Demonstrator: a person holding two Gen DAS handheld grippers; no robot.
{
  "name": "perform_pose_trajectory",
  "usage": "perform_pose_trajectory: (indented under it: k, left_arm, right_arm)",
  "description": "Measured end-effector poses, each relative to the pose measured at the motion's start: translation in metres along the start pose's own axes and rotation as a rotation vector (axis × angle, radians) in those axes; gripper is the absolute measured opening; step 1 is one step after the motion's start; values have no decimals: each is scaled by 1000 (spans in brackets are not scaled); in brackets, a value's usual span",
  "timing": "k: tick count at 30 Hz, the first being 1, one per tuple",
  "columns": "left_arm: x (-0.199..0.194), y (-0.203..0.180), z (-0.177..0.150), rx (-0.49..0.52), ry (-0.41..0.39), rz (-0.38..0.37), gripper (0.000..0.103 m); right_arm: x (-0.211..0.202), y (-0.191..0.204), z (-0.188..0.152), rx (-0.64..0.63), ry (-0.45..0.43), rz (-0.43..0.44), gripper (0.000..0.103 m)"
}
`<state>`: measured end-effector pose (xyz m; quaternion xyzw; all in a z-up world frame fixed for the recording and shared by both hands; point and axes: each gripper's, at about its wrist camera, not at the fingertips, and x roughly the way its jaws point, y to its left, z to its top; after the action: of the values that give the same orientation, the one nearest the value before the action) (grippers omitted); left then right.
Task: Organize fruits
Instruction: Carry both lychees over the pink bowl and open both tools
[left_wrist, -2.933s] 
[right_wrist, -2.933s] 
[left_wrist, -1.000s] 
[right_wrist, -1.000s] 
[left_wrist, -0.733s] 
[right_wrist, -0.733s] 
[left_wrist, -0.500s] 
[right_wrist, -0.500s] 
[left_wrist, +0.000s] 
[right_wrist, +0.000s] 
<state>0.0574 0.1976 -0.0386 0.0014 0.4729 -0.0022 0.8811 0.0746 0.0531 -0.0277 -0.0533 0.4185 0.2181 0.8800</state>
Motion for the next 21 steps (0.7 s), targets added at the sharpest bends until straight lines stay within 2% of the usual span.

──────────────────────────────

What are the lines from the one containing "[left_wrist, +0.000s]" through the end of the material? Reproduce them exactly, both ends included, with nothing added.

WRITTEN RESPONSE -
[left_wrist, +0.000s] 
[right_wrist, +0.000s] 
<state>0.0574 0.1976 -0.0386 0.0014 0.4729 -0.0022 0.8811 0.0746 0.0531 -0.0277 -0.0533 0.4185 0.2181 0.8800</state>
Motion for the next 21 steps (0.7 s), targets added at the sharpest bends until straight lines stay within 2% of the usual span.

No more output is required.